There is no explicit instruction for banks to withhold or withdraw accounts from crypto businesses in the documents, but industry executives have argued that the impression given to banks of a general suspicion towards crypto at the FDIC had the same practical effect.

“The pause letters show that, over and over again, banks were subject not to regulation by examination but regulation by exhaustion,” said Paul Grewal, chief legal officer at Coinbase, in his testimony. “You had question after question raised.”

The perceived implication that the FDIC was likely to subject crypto-curious banks to heightened scrutiny was sufficient for financial institutions to decide that the hassle of working with crypto businesses was not worth the revenue they would bring in, others have claimed.

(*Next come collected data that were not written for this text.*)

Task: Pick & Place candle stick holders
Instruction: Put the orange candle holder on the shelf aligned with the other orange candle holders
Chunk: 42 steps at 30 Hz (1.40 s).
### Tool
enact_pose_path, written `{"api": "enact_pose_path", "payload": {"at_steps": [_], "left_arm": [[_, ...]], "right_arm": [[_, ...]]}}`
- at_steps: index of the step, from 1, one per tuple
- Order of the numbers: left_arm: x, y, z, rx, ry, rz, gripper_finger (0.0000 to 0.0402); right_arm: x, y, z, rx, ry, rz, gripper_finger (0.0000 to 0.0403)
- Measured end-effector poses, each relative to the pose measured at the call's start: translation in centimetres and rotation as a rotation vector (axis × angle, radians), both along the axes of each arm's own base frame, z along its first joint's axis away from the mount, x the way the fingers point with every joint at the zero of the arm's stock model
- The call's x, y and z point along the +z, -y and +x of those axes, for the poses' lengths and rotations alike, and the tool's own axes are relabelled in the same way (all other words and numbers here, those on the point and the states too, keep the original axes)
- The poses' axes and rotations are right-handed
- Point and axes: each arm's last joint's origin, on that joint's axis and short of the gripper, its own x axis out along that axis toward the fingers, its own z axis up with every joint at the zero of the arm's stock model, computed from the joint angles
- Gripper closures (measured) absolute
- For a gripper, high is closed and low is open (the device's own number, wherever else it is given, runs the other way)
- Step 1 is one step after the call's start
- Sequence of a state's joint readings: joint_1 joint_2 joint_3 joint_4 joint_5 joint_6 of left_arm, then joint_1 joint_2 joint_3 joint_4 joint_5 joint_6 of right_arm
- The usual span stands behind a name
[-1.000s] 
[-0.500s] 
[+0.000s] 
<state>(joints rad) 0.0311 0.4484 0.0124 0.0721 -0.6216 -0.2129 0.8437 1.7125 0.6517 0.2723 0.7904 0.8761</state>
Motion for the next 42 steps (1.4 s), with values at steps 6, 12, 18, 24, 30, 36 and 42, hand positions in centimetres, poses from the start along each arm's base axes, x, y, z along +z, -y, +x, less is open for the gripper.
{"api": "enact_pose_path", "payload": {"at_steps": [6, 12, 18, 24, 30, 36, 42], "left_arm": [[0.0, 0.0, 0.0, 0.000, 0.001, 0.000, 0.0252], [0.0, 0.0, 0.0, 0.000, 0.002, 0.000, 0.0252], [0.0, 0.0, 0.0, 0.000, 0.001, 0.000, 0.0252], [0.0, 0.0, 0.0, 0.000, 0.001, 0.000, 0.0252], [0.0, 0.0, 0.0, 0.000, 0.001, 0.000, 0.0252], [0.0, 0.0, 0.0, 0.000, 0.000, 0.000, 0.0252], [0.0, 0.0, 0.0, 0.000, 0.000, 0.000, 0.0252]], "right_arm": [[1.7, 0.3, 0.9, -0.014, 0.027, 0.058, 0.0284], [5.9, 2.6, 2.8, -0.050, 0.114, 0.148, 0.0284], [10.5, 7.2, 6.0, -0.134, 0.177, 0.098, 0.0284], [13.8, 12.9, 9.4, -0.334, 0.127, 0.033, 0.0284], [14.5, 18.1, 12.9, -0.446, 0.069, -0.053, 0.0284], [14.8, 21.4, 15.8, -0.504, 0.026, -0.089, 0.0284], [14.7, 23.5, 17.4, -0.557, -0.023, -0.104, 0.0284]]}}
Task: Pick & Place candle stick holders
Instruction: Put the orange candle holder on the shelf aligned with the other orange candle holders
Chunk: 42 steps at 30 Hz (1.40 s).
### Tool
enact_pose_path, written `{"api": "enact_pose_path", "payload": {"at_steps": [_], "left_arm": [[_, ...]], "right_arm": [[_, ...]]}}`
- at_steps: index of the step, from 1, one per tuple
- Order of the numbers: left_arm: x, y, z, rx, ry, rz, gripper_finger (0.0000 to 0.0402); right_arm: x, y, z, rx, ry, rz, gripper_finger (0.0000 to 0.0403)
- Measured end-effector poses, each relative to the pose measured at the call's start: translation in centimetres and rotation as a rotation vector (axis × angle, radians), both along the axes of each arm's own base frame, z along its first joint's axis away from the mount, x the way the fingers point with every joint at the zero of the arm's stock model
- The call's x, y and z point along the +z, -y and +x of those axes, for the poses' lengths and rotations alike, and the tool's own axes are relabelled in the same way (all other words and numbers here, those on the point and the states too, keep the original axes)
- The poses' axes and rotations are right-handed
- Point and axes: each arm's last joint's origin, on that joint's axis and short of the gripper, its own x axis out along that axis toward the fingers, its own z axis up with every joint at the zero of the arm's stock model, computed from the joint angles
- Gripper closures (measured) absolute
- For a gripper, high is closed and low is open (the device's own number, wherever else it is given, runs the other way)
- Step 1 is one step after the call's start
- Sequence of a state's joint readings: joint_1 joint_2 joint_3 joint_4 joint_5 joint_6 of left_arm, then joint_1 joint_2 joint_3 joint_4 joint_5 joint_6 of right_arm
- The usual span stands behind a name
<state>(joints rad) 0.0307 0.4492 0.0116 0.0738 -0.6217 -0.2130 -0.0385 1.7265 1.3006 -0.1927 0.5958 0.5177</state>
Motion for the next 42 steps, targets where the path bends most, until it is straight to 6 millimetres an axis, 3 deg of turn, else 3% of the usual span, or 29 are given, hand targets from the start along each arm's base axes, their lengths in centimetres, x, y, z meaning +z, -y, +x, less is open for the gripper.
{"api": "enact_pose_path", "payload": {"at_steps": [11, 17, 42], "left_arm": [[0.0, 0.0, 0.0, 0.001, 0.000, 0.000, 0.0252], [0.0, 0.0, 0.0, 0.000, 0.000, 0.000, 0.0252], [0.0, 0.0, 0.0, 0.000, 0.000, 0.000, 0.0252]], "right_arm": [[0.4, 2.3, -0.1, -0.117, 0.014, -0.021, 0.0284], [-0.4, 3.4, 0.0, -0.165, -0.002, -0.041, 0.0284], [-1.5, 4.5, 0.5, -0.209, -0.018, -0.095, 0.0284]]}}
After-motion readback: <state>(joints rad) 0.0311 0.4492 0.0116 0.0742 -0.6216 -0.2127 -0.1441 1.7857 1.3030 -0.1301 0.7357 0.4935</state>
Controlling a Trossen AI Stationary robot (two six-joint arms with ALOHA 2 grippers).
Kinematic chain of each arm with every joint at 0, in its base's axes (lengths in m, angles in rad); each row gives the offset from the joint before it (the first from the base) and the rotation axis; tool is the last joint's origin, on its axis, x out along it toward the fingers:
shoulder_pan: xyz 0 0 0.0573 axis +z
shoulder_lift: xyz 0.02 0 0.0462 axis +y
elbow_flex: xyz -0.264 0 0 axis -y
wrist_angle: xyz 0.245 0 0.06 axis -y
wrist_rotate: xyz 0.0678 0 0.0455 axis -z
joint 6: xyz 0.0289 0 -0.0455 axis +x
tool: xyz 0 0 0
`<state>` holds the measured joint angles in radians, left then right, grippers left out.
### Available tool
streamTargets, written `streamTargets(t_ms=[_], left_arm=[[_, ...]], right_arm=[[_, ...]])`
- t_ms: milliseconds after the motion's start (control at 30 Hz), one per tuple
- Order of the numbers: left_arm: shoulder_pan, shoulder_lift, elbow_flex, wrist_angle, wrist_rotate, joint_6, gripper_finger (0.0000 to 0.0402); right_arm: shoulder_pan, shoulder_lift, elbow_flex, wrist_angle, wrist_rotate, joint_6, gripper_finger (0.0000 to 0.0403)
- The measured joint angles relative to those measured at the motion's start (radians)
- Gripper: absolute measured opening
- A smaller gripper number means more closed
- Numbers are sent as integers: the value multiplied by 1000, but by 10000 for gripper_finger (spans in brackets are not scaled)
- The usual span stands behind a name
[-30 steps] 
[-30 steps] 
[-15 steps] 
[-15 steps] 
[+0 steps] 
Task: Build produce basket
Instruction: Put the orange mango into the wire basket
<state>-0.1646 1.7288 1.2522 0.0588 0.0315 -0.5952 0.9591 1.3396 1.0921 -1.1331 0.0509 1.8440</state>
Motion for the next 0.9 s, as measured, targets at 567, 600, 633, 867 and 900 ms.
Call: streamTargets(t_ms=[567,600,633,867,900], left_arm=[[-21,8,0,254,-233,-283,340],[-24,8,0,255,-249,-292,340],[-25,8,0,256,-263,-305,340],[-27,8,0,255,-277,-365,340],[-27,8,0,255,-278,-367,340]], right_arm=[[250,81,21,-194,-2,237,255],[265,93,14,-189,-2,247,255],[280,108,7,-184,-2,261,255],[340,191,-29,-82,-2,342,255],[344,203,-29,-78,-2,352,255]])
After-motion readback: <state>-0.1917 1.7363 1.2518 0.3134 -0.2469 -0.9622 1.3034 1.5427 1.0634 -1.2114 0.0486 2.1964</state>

“These efforts make it uneconomic to serve the crypto industry. While there is no legal ban, there is a functional ban,” argued Austin Campbell, an adjunct professor at NYU Stern School of Business and CEO at crypto payments company WSPN, in his testimony.

At a separate hearing held by the same congressional committee on February 12, proponents of the Operation Chokepoint 2.0 theory received the closest thing yet to confirmation of discrimination faced by crypto businesses, claims Caitlin Long, CEO at Custodia, a crypto-focused bank in an ongoing licensing dispute with the Federal Reserve.

“We are all struck at the number of complaints and the breadth of them…We are not telling banks that they can’t bank certain people or anything like that. But nonetheless we are hearing [that crypto companies are being refused bank accounts],” said Powell, chairman of the Federal Reserve, in his testimony. “I take at least some of it as real. We need to understand it, and stop it from happening.”

However, not everyone believes that conspiracy is the most likely explanation for the caution or aversion towards crypto among banks.

“I don’t believe that there was any conspiracy,” says Mercedes Tunstall, a partner at law firm Cadwalader, formerly an inhouse lawyer at the Bank of America and HSBC. “You’ve got a real concern about money laundering, fraud and terrorist financing occurring with cryptocurrency.”